Digital Health (Mar 2025)
An assessment of ChatGPT in error detection for thyroid ultrasound reports: A comparative study with ultrasound physicians
Abstract
Background This study evaluates the performance of GPT-4o in detecting errors in ACR TIRADS ultrasound reports and its potential to reduce report generation time. Methods A retrospective analysis of 200 thyroid ultrasound reports from the Second Affiliated Hospital of Fujian Medical University was conducted, with reports categorized as correct or containing up to three errors. GPT-4o's performance was compared with ultrasound physicians of varying experience levels in error detection and processing time.

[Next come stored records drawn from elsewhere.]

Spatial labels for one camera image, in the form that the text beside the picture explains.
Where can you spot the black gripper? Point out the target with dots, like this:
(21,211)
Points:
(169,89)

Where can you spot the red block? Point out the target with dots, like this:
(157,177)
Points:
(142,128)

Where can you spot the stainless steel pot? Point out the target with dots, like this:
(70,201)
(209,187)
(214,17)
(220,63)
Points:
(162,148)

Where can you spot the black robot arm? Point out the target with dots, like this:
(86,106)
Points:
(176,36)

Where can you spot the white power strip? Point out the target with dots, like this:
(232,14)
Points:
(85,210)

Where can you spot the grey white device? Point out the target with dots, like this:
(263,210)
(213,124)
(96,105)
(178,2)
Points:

Results GPT-4o detected 90.0% (180/200) of errors, slightly less than the best-performing senior ultrasound physician's 93.0% (186/200) with no significant difference ( p = 0.281). GPT-4o's error detection rate was comparable to that of ultrasound physicians overall ( p = 0.098 to 0.866). It outperformed Resident 2 in diagnostic errors (87% vs. 69%). Reader agreement was low (Cohen's kappa = 0 to 0.31). GPT-4o reviewed reports significantly faster than all ultrasound physicians (0.79 vs. 1.8 to 3.1 h, p < 0.001), making it a reliable and efficient tool for error detection in medical imaging. Conclusions GPT-4o is comparable to experienced ultrasound physicians in error detection and significantly improves report processing efficiency, offering a valuable tool for enhancing diagnostic accuracy and aiding junior residents.